QUARTO DE DESPEJO...

Nescessitando de uma panela bem grande, devido o alto número de convidados para uma galinhada, fui até o quarto de despejo, pois sabia que lá eu encontraria o panelão... resquicio de uma época em que minha casa era cheia, e viviamos a festejar.

Entrei, abri o vitrô e ví como se amontoa objetos no decorrer da vida.Incrivél como guardamos restos de aparelhos, fotos, máquinas, e muito outros trastes.

Ao procurar o panelão, ví uma caixa em que eu hávia escrito

"toca- discos". Aí, parei para tentar lembrar-me em que ano ele foi aposentado e alí colocado.

Abrindo a caixa deparo-me com ele, embrulhado em amarelados papéis. A seu lado uma pilha de discos de vinil. Lps, e até um de setenta e oito rotações! Certamente os resguardados do crime que cometi ao jogar tantos e tantos outros no lixo.

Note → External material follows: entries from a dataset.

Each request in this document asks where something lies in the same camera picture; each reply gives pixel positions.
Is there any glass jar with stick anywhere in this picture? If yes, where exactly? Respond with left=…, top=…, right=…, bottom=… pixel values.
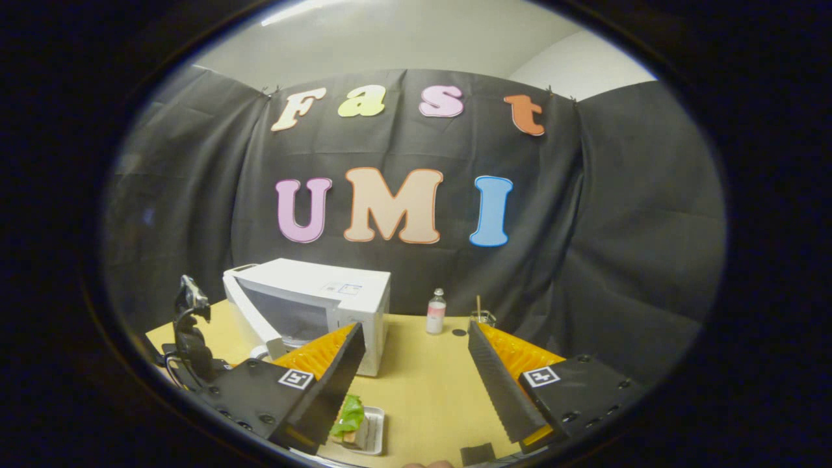
left=471, top=295, right=499, bottom=327

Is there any black backdrop cloth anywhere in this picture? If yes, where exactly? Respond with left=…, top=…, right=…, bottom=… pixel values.
left=101, top=65, right=727, bottom=391

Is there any white food tray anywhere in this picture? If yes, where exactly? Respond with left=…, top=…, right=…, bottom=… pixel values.
left=335, top=406, right=386, bottom=456

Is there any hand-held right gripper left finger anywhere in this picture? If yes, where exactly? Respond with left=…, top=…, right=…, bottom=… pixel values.
left=205, top=322, right=367, bottom=456

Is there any small pink label bottle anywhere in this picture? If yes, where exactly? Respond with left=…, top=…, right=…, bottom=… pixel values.
left=426, top=288, right=448, bottom=336

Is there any white microwave oven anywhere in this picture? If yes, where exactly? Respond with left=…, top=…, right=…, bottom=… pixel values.
left=222, top=258, right=392, bottom=378

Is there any sandwich with lettuce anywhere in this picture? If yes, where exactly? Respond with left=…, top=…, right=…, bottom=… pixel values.
left=328, top=393, right=369, bottom=446

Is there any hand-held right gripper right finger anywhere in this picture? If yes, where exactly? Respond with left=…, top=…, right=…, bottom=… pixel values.
left=467, top=319, right=646, bottom=455

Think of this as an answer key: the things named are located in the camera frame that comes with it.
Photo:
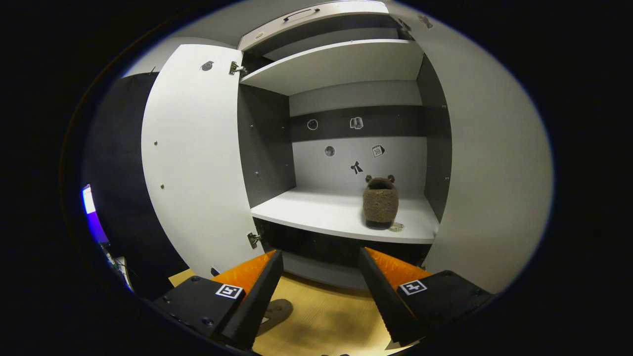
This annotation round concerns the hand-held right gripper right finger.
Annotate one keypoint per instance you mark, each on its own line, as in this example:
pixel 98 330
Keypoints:
pixel 383 301

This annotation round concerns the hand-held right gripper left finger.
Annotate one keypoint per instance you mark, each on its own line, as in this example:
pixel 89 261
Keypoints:
pixel 257 301

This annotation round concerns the brown plush shoe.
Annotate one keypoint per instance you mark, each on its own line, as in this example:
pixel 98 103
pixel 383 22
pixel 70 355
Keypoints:
pixel 380 205
pixel 279 311

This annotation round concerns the grey shoe cabinet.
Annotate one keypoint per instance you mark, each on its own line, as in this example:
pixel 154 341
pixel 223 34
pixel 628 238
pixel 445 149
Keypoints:
pixel 336 212

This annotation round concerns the grey cabinet door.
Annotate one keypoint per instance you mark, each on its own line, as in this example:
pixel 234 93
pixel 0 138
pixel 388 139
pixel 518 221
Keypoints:
pixel 494 173
pixel 193 148

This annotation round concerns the grey cabinet drawer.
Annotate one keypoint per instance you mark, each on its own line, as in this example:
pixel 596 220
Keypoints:
pixel 346 10

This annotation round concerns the small round disc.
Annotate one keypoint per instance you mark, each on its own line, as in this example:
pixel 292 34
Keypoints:
pixel 396 227

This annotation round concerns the computer monitor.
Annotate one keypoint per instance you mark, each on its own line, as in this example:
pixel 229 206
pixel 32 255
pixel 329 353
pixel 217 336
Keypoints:
pixel 91 212

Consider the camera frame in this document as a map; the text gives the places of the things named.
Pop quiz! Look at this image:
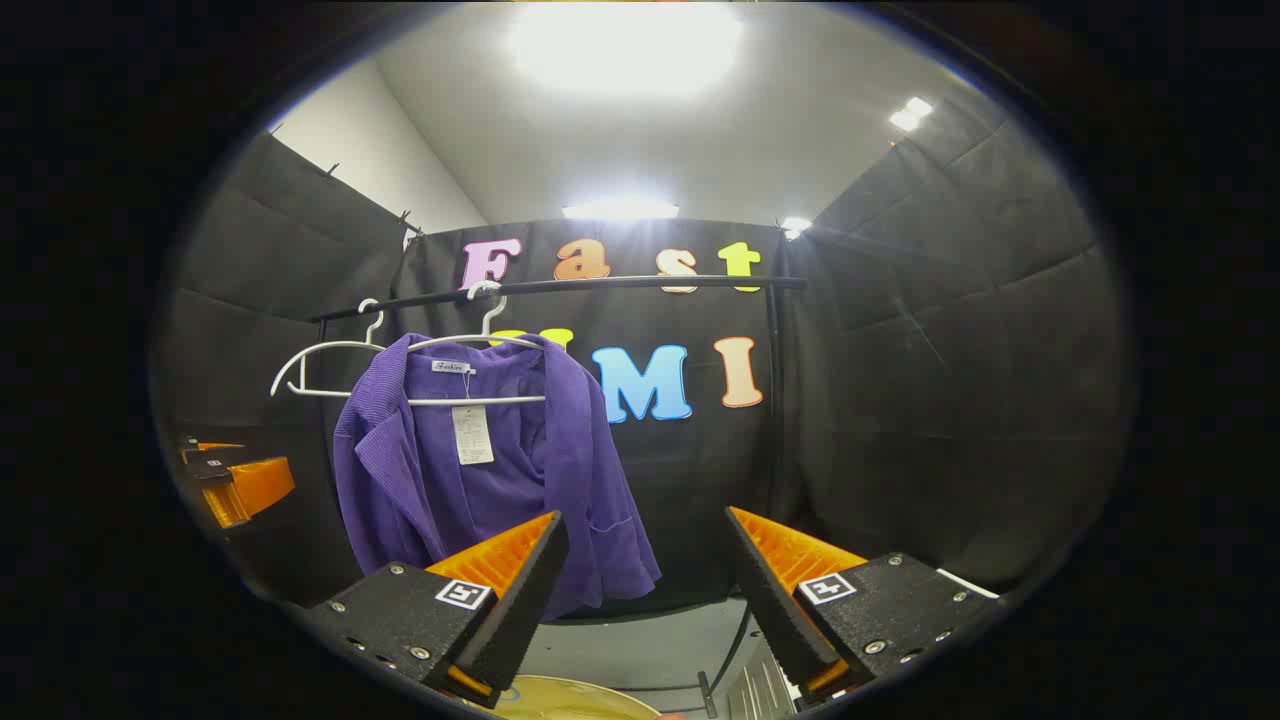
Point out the black backdrop cloth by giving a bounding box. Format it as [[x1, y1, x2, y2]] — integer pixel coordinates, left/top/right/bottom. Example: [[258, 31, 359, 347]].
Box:
[[160, 95, 1126, 611]]

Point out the black metal clothes rack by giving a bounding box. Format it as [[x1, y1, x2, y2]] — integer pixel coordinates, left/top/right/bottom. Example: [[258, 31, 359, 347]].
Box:
[[308, 274, 809, 719]]

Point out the white plastic hanger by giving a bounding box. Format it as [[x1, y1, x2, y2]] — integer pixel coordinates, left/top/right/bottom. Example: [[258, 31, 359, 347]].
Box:
[[405, 280, 549, 408], [270, 298, 387, 399]]

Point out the grey ribbed panel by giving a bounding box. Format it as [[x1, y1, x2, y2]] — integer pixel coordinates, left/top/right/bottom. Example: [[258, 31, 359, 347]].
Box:
[[715, 640, 801, 720]]

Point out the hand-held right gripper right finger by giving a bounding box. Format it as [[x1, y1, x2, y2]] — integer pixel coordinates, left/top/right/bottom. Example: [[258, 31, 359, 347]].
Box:
[[725, 505, 1001, 706]]

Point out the long ceiling light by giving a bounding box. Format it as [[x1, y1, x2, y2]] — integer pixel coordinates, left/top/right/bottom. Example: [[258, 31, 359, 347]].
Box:
[[561, 199, 682, 222]]

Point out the white paper sheet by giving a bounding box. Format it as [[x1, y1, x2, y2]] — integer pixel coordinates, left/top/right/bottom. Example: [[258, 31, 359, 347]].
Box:
[[935, 568, 1001, 601]]

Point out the beige laundry hamper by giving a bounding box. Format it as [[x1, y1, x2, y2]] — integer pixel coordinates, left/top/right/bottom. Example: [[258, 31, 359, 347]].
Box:
[[490, 675, 663, 720]]

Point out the large ceiling light panel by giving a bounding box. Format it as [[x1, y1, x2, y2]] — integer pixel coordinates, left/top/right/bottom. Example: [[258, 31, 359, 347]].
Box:
[[508, 0, 743, 98]]

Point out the purple corduroy jacket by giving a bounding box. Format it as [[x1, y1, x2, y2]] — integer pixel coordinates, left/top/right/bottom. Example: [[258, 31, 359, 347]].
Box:
[[332, 332, 663, 621]]

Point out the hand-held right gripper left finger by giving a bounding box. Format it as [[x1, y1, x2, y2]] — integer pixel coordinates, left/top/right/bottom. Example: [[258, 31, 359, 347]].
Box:
[[300, 510, 571, 711]]

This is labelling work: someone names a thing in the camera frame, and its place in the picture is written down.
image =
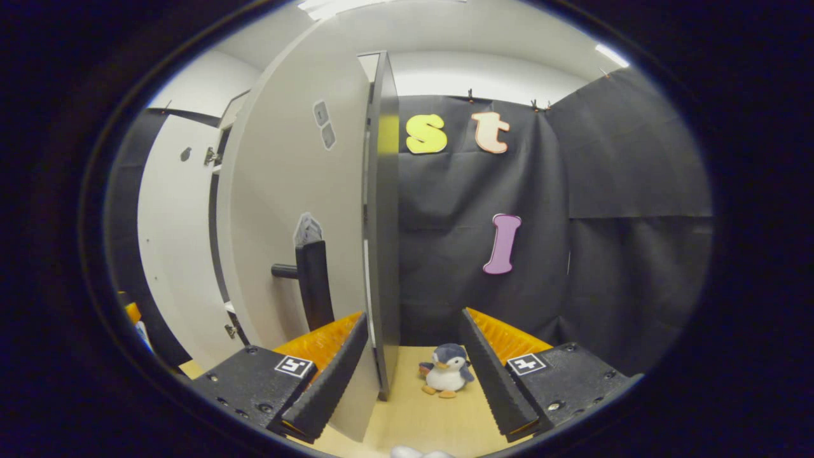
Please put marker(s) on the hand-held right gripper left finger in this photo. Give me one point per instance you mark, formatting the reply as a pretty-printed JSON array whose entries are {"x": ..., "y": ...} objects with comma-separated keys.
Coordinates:
[{"x": 327, "y": 381}]

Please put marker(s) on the white cabinet door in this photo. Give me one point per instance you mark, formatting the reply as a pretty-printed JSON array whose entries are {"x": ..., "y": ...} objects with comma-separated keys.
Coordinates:
[
  {"x": 178, "y": 254},
  {"x": 280, "y": 191}
]

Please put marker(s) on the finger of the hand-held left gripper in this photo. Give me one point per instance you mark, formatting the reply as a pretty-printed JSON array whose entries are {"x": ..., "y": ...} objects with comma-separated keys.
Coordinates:
[{"x": 132, "y": 313}]

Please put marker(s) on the ceiling light panel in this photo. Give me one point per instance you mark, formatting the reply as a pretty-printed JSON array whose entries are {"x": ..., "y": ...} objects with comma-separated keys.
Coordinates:
[
  {"x": 381, "y": 5},
  {"x": 612, "y": 55}
]

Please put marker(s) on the black backdrop cloth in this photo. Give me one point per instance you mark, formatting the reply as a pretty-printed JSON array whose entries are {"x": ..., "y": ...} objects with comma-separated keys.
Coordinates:
[{"x": 604, "y": 286}]

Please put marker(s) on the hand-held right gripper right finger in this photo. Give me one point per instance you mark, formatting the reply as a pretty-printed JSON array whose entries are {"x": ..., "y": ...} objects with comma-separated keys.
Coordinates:
[{"x": 496, "y": 381}]

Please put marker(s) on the penguin plush toy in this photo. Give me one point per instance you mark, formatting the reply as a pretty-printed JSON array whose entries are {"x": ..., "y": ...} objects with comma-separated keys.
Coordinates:
[{"x": 448, "y": 375}]

Olho para ele... e me recordo do seu som limpo e puro. Por que o encostamos? Porque já quase não se encontrava discos de vinil, a nova moda eram CDS...

Tirei-o da caixa. A fina agulha que dançava em circulos sôbre o prato negro, já "cantou" amores, tragédias, encontros e desencontros. A musica muitas vezes foi um bálsamo...

Arrisquei, e o coloquei na tomada.Ele iluminou-se. Havia nele mais do que funcionalidade.Acreditei que aquele aparelho tinha uma alma!

Coloquei um disco e a música quebrou o silêncio... Valsas de Straus... Maravilhosas valsas...O disco, um LP, traz a orquestra de André Kostilanetz e a dedicatória diz que foi presente de aniversário, quando completei vinte anos. Já se passaram quarenta e seis, e o som é maravilhoso!

Esta sensibilidade de criar uma melodia que traga para o outro um ensimesmar é um dom inefável. Talvez seja por isso que os anjos carreguem instrumentos em suas mãos...

A música, quando é composta com o coração, ultrapassa os limites da audição. Ela impregna-se na alma humana.

Sou de uma época em que a música vem para acarinhar, e não para incentivar arrastões de vulgaridade, que para mim são sustenidos de deselegancia. Não discuto o gosto musical de ninguém, mesmo por que, ao criar uma música ou cantarolá-la, cada um sabe o que o motiva.

Diante das constatações, limpei o toca-discos e coloquei-o de volta na caixa. Ele sabia de mim, talvez muito mais do que eu sabia dele. A agulha ainda estava lá, à espera de mais uma estória de amor, de mais uma nota para ser lida por ela...

Talvez seja isso o que acontece com tudo o que está no quarto de despejo...

Peguei o panelão e fui para a cozinha.